Boss ou 12g, The exploraThis Boss OU has light wear and has not been touched since new in 30's.

The Explora, gun refurbishmentThe excess wood on the wood to metal fit of a new gun. Use it wisely!



  • Neill Clark on December 18, 2014 at 7:52 pm

    I will confess that I'd never thought that excess wood on the fit was there for a purpose, now I know. I always think a nice degree of wear is a good thing. Nothing depresses me more than an antique toy of some sort, raved over by collectors because it is boxed and mint, meaning no child ever had fun playing with it!

  • Refinish or Restore? Should you or shouldn't you... | Dogs and Doubles on December 23, 2014 at 9:38 pm

    […] The Brits love to re-black, re-checker, and re-finish old doubles, so much so that I swear original finishes piss them off. So I was surprised when I saw this post on Simon Clode’s blog The Explora. […]

  • Clif Watkins on December 23, 2014 at 10:49 pm

    Our forebears did not leave wood proud in the 30's.
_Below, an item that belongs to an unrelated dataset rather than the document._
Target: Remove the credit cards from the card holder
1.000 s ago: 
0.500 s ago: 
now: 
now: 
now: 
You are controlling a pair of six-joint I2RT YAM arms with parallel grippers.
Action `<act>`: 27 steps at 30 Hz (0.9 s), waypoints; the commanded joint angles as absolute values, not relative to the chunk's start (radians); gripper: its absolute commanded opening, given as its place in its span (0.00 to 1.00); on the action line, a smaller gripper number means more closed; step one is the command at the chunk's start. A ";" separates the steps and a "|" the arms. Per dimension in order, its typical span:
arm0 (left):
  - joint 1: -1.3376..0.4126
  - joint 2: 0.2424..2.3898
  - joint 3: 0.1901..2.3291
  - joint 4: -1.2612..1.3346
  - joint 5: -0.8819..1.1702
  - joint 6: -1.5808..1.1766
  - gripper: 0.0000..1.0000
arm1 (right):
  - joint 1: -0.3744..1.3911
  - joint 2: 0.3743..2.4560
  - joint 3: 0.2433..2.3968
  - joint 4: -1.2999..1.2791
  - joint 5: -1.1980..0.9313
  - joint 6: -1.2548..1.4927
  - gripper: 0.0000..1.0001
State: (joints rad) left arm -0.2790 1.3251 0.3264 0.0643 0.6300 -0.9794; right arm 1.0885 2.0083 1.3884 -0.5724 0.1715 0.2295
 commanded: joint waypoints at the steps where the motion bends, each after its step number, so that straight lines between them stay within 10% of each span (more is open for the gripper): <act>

Of course they were using perfectly seasoned wood from the Dordogne region of France that is no more. A gun looks best finished as it should be straight from the factory with no proud wood

    • Simon Clode on December 23, 2014 at 11:37 pm

      Thank you for your opinion. I can certainly walk into my vault and put my hands on some Purdey, Boss, Holland's and our guns from this period of 30's and have to beg to differ!